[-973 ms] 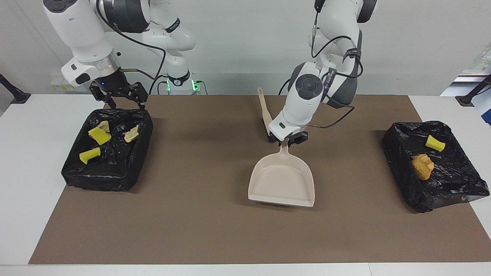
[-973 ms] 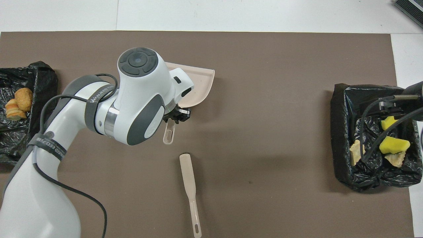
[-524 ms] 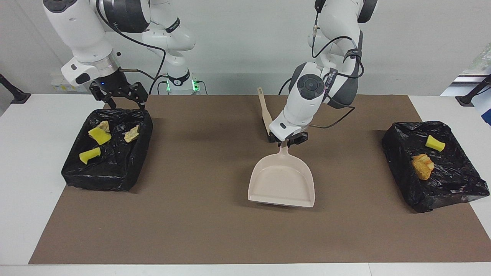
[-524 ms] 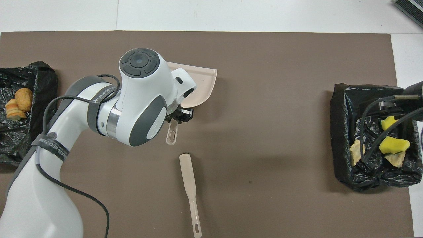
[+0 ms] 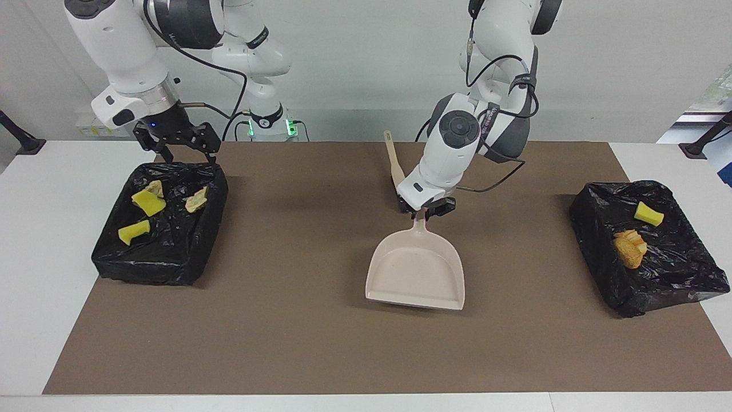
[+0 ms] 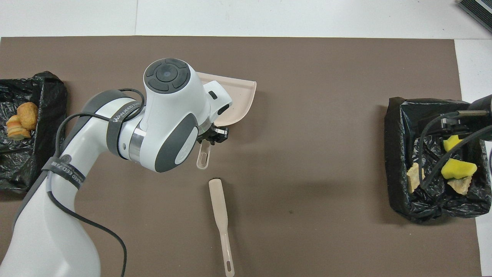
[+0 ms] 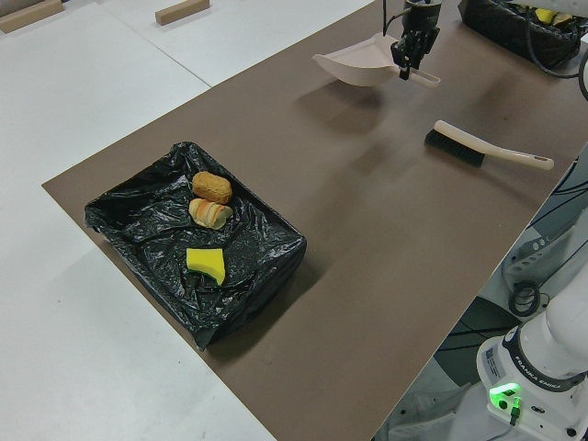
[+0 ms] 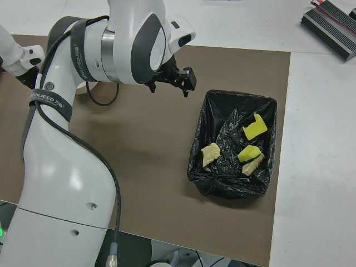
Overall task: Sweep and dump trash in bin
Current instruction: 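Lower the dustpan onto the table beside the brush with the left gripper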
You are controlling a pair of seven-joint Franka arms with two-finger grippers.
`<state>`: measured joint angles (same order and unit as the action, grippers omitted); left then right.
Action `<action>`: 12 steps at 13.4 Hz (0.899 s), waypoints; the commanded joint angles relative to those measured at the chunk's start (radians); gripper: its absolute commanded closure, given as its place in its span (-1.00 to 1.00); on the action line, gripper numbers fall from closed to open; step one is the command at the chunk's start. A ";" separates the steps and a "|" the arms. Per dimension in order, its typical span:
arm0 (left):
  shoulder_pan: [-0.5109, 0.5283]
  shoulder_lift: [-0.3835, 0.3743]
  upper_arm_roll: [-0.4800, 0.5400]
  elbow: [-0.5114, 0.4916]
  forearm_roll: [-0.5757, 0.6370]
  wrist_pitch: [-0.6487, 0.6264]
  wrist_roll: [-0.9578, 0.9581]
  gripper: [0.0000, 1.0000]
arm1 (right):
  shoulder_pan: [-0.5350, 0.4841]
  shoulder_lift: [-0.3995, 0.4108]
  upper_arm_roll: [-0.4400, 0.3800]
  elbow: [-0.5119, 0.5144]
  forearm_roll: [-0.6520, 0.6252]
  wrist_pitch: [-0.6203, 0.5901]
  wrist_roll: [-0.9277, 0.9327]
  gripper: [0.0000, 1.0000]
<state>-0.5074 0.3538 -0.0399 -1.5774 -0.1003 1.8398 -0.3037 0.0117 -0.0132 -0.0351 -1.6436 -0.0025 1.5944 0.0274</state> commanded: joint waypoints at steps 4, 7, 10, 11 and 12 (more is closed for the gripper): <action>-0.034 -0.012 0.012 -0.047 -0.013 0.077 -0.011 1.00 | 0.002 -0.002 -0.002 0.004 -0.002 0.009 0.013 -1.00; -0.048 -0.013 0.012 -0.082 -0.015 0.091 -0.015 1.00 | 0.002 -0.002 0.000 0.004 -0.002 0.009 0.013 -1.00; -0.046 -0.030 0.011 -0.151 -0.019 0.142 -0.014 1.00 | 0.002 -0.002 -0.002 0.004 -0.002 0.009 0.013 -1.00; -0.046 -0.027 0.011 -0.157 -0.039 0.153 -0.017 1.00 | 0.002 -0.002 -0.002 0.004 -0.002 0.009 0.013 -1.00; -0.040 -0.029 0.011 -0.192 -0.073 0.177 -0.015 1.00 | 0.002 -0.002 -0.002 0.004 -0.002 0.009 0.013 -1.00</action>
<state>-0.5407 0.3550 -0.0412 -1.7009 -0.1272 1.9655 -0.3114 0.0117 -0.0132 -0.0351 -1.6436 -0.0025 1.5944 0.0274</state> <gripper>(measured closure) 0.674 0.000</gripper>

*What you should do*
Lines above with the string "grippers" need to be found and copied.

*Solved problem*
You are controlling a pair of seven-joint Franka arms with two-finger grippers.
`<state>`: measured joint angles (same order and unit as the action, grippers omitted); left then right.

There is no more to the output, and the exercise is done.